Claudio Izaguirre, president of the Associacion Antidrogas de la Republica Argentina, said the jails were packed with cases of drug mules claiming they had been set up, and authorities usually showed little sympathy.
He said: "It doesn't matter whether she knew about the drugs or not in the eyes of the law. She says she didn't know about the drugs; she can tell that to God.
"She will serve eight years, minimum. It's a horrible place for someone used to a certain level of comfort. The conditions are Third World."
"If it is true that she really wasn't a mule then they have ruined her life."
Izaguirre said that under the "tortoise-like" Argentinian justice system, Armstrong could wait up to three years to learn her fate.
"Here, things move very slowly."
The initial investigation could take about eight months, then both sets of lawyers would contest the facts through a series of written and oral arguments before sentencing.
Yesterday, Armstrong said she was surviving "minute-by-minute, hour-by-hour, day-by-day".
She said she was looking forward to buying cigarettes and other personal items after receiving money in her prison "bank account".

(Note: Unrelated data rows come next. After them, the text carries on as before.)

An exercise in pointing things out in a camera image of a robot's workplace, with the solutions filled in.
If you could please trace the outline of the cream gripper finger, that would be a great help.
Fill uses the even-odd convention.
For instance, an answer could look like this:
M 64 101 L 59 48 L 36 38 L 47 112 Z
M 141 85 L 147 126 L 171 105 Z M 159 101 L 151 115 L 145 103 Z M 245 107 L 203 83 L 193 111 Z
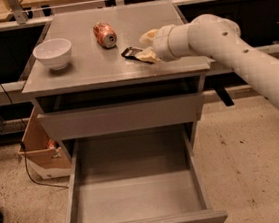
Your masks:
M 143 45 L 152 45 L 154 41 L 154 37 L 157 35 L 157 33 L 158 33 L 157 29 L 149 30 L 139 38 L 140 43 Z
M 149 62 L 155 64 L 160 61 L 160 58 L 156 55 L 153 47 L 147 47 L 135 56 L 138 60 L 143 62 Z

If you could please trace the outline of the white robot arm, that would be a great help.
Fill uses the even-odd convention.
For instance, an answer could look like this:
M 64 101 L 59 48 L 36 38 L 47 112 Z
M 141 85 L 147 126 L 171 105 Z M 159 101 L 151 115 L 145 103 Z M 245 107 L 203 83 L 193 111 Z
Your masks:
M 205 56 L 233 71 L 279 110 L 279 59 L 241 39 L 240 27 L 216 15 L 200 15 L 179 26 L 144 33 L 139 41 L 162 61 Z

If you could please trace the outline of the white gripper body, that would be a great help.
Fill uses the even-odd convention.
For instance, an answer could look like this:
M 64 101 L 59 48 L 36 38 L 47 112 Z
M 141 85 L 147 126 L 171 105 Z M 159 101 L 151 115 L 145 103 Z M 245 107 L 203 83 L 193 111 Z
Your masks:
M 152 44 L 158 58 L 170 62 L 192 55 L 188 30 L 188 25 L 170 25 L 159 29 Z

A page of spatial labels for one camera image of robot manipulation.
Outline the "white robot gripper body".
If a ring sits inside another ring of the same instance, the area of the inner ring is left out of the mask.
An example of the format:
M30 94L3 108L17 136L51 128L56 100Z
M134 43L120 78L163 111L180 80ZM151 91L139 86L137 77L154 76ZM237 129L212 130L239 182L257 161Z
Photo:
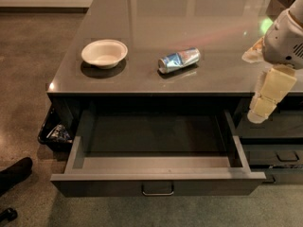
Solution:
M285 9L264 35L263 58L271 64L290 64L303 68L303 27Z

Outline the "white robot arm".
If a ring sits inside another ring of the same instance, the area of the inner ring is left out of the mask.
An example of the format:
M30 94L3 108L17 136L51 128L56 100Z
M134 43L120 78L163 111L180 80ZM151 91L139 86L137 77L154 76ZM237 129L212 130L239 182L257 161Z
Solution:
M260 124L292 90L297 81L295 71L303 68L303 0L284 9L242 59L272 64L258 76L247 115L250 122Z

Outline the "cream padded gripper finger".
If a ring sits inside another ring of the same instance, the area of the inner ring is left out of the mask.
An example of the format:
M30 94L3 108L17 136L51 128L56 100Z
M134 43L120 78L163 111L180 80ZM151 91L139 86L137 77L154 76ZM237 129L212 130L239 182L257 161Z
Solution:
M252 47L250 47L247 51L245 51L241 58L249 63L263 61L262 47L263 47L263 37L258 39Z
M295 83L295 70L290 64L275 64L268 71L262 72L249 106L248 120L254 124L267 120Z

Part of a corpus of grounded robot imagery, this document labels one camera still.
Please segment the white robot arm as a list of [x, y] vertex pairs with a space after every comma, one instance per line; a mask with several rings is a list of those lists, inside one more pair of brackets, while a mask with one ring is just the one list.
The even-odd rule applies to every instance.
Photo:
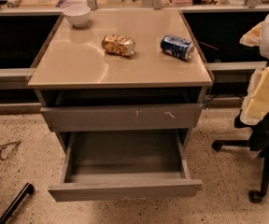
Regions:
[[[269, 60], [269, 14], [246, 34], [240, 43], [248, 47], [258, 46], [263, 58]], [[244, 124], [256, 125], [269, 112], [269, 65], [256, 69], [248, 85], [248, 95], [241, 106], [240, 119]]]

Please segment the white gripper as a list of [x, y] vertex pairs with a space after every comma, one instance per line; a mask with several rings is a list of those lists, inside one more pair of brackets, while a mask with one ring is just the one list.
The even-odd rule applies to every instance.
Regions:
[[[261, 44], [263, 22], [259, 22], [241, 38], [239, 43], [255, 47]], [[247, 125], [256, 125], [269, 112], [269, 66], [264, 70], [257, 69], [248, 85], [248, 95], [241, 106], [240, 120]]]

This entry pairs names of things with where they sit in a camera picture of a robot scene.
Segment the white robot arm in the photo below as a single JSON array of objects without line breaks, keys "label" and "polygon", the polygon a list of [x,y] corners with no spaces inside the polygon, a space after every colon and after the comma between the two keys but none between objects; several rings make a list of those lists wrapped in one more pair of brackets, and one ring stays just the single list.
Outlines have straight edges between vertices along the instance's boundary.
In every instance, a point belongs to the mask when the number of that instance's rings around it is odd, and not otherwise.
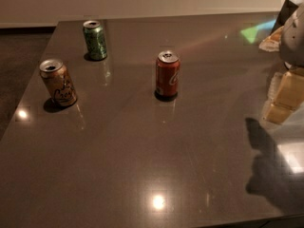
[{"label": "white robot arm", "polygon": [[304,102],[304,3],[285,0],[272,33],[259,45],[261,50],[279,52],[287,71],[276,73],[268,91],[263,118],[284,123]]}]

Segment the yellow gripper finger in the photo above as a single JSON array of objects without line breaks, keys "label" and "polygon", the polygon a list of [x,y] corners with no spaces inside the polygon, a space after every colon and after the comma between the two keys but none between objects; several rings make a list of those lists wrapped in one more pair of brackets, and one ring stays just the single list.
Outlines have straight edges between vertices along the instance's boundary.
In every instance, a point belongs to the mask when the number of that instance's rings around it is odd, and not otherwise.
[{"label": "yellow gripper finger", "polygon": [[297,110],[304,102],[304,68],[291,67],[284,74],[276,72],[269,86],[268,98],[274,105]]},{"label": "yellow gripper finger", "polygon": [[267,101],[263,107],[262,118],[273,124],[283,124],[292,113],[291,109]]}]

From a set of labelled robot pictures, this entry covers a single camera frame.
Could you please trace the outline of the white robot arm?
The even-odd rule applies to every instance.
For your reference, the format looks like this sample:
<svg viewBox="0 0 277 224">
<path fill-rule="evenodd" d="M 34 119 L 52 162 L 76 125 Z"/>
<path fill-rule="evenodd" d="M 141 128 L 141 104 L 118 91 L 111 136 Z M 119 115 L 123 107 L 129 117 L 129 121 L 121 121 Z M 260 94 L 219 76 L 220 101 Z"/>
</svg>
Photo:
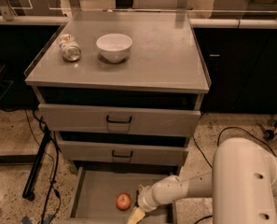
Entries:
<svg viewBox="0 0 277 224">
<path fill-rule="evenodd" d="M 215 151 L 210 173 L 183 180 L 170 175 L 139 188 L 127 224 L 138 224 L 159 206 L 185 198 L 213 199 L 213 224 L 277 224 L 277 158 L 245 138 L 230 138 Z"/>
</svg>

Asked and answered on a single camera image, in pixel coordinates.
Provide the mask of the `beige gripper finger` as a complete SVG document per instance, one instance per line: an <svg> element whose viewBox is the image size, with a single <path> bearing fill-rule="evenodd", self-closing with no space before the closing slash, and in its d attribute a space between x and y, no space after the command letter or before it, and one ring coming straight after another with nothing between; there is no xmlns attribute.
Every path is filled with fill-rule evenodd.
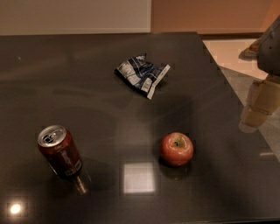
<svg viewBox="0 0 280 224"><path fill-rule="evenodd" d="M269 74L265 80L254 80L248 91L247 104L241 113L241 124L258 128L280 107L280 76Z"/></svg>

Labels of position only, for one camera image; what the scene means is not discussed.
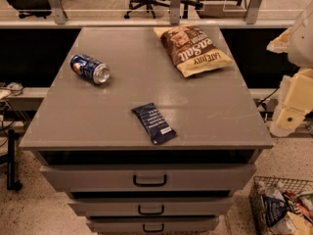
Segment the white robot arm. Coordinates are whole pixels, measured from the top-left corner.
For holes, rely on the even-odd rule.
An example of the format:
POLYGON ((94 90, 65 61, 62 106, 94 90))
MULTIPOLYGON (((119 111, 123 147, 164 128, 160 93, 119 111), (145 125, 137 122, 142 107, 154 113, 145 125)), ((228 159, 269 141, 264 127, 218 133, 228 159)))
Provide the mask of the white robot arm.
POLYGON ((286 137, 295 132, 313 110, 313 2, 294 24, 272 40, 267 50, 287 53, 290 63, 299 67, 293 76, 284 75, 279 87, 270 132, 286 137))

"I'm just trying to stay focused. I am writing a journal, my family are ringing every day."
She said she was frustrated by media reports describing her as an international drug trafficker.
"I am concerned that the media have been given misinformation from the police, photos of me once I was arrested, information about what I carried. I'm not the person they are making me out to be."
The New Zealand Ambassador to Argentina, Darryl Dunn, said staff had been to see Armstrong but he was unable to say any more.
She is being held at Prison 31, a medium security prison.
Speaking at the New Zealand Embassy in Buenos Aires after attending an Anzac Day service, Mr Dunn said: "It is like a doctor-patient relationship, it's completely confidential."
Izaguirre, who has 30 years' experience working for drug Non-Governmental Organisation, warned New Zealanders to avoid all contact with drugs in South America.
He said: "It's a fantasy that people can leave from Argentina with cocaine as if they were leaving with a bottle of water.
"Anyone who is involved with drug trafficking has already signed their own death warrant. The only thing they are missing is the date."
Armstrong, 54, is awaiting her first appearance in court. She faces a maximum sentence of 15 years in jail for trying to board a flight from Buenos Aires to London on April 13 with 5kg of cocaine hidden in a false bottom of her suitcase.
Armstrong, a former deputy chief executive of the Maori Language Commission, says she was duped into taking the bag by a man she met online.
He asked her to divert to Argentina to collect some of his work documents, and gave her $1000 towards her flights.
Police confiscated her iPhone, passport, Farmers card and Argentinian, Australian and United States cash and her New Zealand, Australian and Cook Islands driver's licences.